The 24 strategically important land-based research facilities are:
- Woodchester Park wildlife sampling site - Central Science Laboratory
- North Wyke Research Platform - BBSRC (formally part of the Institute of Grassland and Environmental Research)
- Hartwood Field Station - Macaulay Institute
- “Classical” experiments - Rothamsted Research
- Insect Survey and database - Rothamsted Research
- Organic and non-organic crop rotation trials - Scottish Agricultural College
- Cockle Park Farm - University of Newcastle
- Medium and high biosecurity facilities – IAH Compton
- Gnotobiotic unit - IAH Compton
- MHC cattle herd - IAH Compton
- Experimental poultry unit and inbred chicken lines - IAH Compton
- Insectaries - IAH Pirbright
- High containment biosecurity facilities - IAH Pirbright
- Animal holding facility - Moredun Research Institute
- Specialist housing and pasture - Veterinary Laboratories Agency
- Trawscoed research farm - Aberystwyth University
- University farms - University of Reading
- Large animal facility - Roslin Institute
- Gogerddan Farm - Institute of Grassland and Environmental Research
- Genetic Resources Unit - John Innes Centre
- National Willows Collection - Rothamsted Research
- Living plant collections - Royal Botanic Gardens, Kew
- Commonwealth Potato Collection - Scottish Crop Research Institute
- LEAF Innovation Farm - Scottish Crop Research Institute
178 land-based research providers were personally contacted in data-gathering for this report.
The report identifies 24 shortlisted strategically important resources at 15 Institutions, strategically funded or managed by BBSRC, Scottish Government, Central Government and 4 universities - Reading and Newcastle, and Aberystwyth and Edinburgh (through the transfer of the former BBSRC Institutes, Roslin and IGER)
The project was initiated in 2007, with the key joint data gathering with Defra’s Capability report from November 2007 to September 2008.

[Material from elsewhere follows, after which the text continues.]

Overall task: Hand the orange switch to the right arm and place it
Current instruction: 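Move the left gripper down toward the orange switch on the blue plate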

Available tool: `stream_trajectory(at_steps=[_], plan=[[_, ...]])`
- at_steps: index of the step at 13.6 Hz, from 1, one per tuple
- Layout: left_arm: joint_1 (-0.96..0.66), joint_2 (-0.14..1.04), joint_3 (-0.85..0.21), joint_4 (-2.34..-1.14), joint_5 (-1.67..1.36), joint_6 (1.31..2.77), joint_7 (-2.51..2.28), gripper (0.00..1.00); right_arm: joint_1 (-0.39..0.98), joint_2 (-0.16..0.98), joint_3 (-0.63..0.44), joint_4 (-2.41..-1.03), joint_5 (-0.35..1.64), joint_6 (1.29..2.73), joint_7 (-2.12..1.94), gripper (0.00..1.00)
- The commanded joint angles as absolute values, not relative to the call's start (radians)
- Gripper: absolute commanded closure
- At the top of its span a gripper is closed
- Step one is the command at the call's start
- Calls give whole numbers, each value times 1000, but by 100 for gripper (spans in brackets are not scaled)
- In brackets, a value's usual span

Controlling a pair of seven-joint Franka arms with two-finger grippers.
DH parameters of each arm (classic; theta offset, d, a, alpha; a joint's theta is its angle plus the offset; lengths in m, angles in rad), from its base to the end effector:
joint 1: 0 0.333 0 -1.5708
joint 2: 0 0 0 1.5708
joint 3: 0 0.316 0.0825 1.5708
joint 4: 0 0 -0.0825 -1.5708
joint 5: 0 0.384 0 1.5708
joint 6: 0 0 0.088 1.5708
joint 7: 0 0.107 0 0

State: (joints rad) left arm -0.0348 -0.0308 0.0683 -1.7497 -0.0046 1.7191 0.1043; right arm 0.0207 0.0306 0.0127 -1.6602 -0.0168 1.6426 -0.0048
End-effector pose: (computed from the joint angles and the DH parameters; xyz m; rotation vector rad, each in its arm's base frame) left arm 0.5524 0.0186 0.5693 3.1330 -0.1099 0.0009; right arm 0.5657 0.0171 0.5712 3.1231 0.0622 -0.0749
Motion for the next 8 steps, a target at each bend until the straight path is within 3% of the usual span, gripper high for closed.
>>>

The Biotechnology and Biological Sciences Research Council (BBSRC) is the UK funding agency for research in the life sciences. Sponsored by Government, BBSRC annually invests around £450M in a wide range of research that makes a significant contribution to the quality of life for UK citizens and supports a number of important industrial stakeholders including the agriculture, food, chemical, healthcare and pharmaceutical sectors. BBSRC carries out its mission by funding internationally competitive research, providing training in the biosciences, fostering opportunities for knowledge transfer and innovation and promoting interaction with the public and other stakeholders on issues of scientific interest in universities, centres and institutes.
The Babraham Institute, Institute for Animal Health, Institute of Food Research, John Innes Centre and Rothamsted Research are Institutes of BBSRC. The Institutes conduct long-term, mission-oriented research using specialist facilities. They have strong interactions with industry, Government departments and other end-users of their research.